How to use multiprocessing module in Python correctly?

Question

How to use multiprocessing module in Python correctly?

I have 110 PDF files from which I am trying to extract images. Once the images have been extracted, I would like to remove any duplicates and delete images smaller than 4 KB. My code for this is as follows:

def extract_images_from_file(pdf_file): file_name = os.path.splitext(os.path.basename(pdf_file))[0] call(["pdfimages", "-png", pdf_file, file_name]) os.remove(pdf_file) def dedup_images(): os.mkdir("unique_images") md5_library = [] images = glob("*.png") print "Deleting images smaller than 4KB and generating the MD5 hash values for all other images..." for image in images: if os.path.getsize(image) <= 4000: os.remove(image) else: m = md5.new() image_data = list(Image.open(image).getdata()) image_string = "".join(["".join([str(tpl[0]), str(tpl[1]), str(tpl[2])]) for tpl in image_data]) m.update(image_string) md5_library.append([image, m.digest()]) headers = ['image_file', 'md5'] dat = pd.DataFrame(md5_library, columns=headers).sort(['md5']) dat.drop_duplicates(subset="md5", inplace=True) print "Extracting the unique images." unique_images = dat.image_file.tolist() for image in unique_images: old_file = image new_file = "unique_images\\" + image shutil.copy(old_file, new_file)

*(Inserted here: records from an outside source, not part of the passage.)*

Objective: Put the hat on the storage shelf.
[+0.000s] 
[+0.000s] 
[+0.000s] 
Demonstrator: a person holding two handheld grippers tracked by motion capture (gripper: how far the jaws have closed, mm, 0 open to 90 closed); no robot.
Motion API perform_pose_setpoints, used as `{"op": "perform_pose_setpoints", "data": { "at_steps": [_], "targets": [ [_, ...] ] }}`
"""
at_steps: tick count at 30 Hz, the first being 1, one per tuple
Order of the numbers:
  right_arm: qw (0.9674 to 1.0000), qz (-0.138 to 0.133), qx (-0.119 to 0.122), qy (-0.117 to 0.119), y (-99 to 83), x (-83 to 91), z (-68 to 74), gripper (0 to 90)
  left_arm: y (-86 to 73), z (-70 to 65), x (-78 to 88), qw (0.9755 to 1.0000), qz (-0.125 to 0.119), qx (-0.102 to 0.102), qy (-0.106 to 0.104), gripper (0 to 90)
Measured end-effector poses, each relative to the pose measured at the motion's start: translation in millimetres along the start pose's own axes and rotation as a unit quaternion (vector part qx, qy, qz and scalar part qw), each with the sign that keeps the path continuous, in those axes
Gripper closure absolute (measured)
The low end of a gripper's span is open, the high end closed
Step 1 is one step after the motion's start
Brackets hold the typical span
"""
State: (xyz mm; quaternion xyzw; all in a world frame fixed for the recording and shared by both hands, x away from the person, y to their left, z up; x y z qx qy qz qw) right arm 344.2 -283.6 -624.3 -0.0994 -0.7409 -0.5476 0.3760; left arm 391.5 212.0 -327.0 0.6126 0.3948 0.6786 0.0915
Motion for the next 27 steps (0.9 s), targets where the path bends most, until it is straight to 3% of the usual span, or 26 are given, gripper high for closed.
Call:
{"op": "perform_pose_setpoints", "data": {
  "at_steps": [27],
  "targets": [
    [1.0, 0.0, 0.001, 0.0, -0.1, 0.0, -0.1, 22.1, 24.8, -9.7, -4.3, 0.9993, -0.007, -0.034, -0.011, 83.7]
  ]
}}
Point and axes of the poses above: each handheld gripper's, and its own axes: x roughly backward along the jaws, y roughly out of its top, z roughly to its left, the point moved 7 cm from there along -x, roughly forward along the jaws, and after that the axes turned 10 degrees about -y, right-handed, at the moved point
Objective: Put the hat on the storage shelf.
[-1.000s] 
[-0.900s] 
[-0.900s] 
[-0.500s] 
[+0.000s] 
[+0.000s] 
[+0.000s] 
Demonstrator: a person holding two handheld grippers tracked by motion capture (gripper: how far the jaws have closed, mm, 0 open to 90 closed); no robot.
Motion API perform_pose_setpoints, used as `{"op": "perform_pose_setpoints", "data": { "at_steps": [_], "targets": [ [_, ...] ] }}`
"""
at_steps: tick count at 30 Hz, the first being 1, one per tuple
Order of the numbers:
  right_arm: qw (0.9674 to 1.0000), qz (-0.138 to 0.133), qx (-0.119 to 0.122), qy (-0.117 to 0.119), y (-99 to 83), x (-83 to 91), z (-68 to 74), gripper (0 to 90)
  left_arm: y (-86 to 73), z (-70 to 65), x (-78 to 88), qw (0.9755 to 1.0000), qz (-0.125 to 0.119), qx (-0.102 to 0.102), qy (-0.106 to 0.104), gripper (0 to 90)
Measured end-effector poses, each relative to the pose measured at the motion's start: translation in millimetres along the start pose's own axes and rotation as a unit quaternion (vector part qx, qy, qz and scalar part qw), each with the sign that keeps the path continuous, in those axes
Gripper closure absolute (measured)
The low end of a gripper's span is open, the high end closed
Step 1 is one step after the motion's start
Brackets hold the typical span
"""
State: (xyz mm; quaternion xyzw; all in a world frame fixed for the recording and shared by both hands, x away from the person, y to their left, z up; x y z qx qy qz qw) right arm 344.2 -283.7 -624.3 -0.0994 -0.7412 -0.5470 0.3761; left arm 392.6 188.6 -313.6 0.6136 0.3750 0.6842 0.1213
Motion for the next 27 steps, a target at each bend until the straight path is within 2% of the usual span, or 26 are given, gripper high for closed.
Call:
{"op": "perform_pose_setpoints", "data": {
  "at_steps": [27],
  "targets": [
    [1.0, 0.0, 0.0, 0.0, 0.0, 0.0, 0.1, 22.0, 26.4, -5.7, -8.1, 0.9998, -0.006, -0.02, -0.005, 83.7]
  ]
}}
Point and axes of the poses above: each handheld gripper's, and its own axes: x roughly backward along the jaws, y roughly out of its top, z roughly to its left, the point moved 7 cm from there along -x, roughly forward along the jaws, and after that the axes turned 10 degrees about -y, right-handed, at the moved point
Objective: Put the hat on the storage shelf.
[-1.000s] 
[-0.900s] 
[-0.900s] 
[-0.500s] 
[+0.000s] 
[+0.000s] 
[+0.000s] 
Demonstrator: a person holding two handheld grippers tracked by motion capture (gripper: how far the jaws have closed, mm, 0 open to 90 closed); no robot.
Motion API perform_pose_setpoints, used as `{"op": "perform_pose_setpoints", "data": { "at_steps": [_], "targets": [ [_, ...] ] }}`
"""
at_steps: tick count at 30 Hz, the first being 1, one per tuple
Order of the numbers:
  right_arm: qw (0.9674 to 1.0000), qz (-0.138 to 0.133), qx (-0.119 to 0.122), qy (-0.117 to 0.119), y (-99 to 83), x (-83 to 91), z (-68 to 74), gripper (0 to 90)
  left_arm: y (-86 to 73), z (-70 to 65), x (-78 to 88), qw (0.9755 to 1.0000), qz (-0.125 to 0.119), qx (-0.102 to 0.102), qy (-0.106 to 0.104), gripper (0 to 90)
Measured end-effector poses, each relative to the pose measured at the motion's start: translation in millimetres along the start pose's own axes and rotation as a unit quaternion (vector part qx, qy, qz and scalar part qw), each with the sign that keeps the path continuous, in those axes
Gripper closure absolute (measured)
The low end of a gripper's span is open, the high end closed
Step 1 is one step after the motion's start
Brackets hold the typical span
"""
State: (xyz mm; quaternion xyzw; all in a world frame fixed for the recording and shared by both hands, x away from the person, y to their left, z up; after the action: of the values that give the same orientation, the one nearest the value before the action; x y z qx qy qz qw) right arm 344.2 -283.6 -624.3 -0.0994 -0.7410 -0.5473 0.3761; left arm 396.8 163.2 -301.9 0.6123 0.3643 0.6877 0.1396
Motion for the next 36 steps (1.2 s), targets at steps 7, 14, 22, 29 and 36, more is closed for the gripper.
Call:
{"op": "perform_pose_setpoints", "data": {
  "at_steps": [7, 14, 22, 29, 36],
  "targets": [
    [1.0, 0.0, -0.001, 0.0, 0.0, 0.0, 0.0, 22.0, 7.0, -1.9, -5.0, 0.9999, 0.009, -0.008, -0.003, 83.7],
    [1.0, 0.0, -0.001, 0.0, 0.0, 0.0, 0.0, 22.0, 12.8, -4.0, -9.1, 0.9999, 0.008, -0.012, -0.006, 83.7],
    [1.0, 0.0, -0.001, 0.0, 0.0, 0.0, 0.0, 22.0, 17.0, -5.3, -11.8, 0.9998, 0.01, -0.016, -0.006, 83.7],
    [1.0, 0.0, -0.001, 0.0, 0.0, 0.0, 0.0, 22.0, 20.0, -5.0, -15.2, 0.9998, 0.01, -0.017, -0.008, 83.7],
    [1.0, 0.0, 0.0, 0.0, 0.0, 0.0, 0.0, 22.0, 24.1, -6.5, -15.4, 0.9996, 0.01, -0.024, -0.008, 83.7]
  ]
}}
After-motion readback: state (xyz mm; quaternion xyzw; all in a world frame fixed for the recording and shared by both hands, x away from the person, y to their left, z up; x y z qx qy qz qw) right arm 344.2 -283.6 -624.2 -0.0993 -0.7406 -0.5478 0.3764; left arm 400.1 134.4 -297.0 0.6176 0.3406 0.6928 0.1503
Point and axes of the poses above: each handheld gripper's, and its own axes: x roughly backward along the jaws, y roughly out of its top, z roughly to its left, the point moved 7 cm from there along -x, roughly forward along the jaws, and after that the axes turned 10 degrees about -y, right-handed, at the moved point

This process may take some time, so I started to understand multithreading. Feel free to interpret this as I say I have no idea what I'm doing. I thought the process would be easily parallelized with respect to image retrieval, but would not be deduplicated, since many I / O operations happen on a single file, and I don't know how to do it. So here is my attempt at a parallel process:

 if __name__ == '__main__': filepath = sys.argv[1] folder_name = os.getcwd() + "\\all_images\\" if not os.path.exists(folder_name): os.mkdir(folder_name) pdfs = glob("*.pdf") print "Copying all PDFs to the images folder..." for pdf in pdfs: shutil.copy(pdf, ".\\all_images\\") os.chdir("all_images") pool = Pool(processes=8) print "Extracting images from PDFs..." pool.map(extract_images_from_file, pdfs) print "Extracting unique images into a new folder..." dedup_images() print "All images have been extracted and deduped."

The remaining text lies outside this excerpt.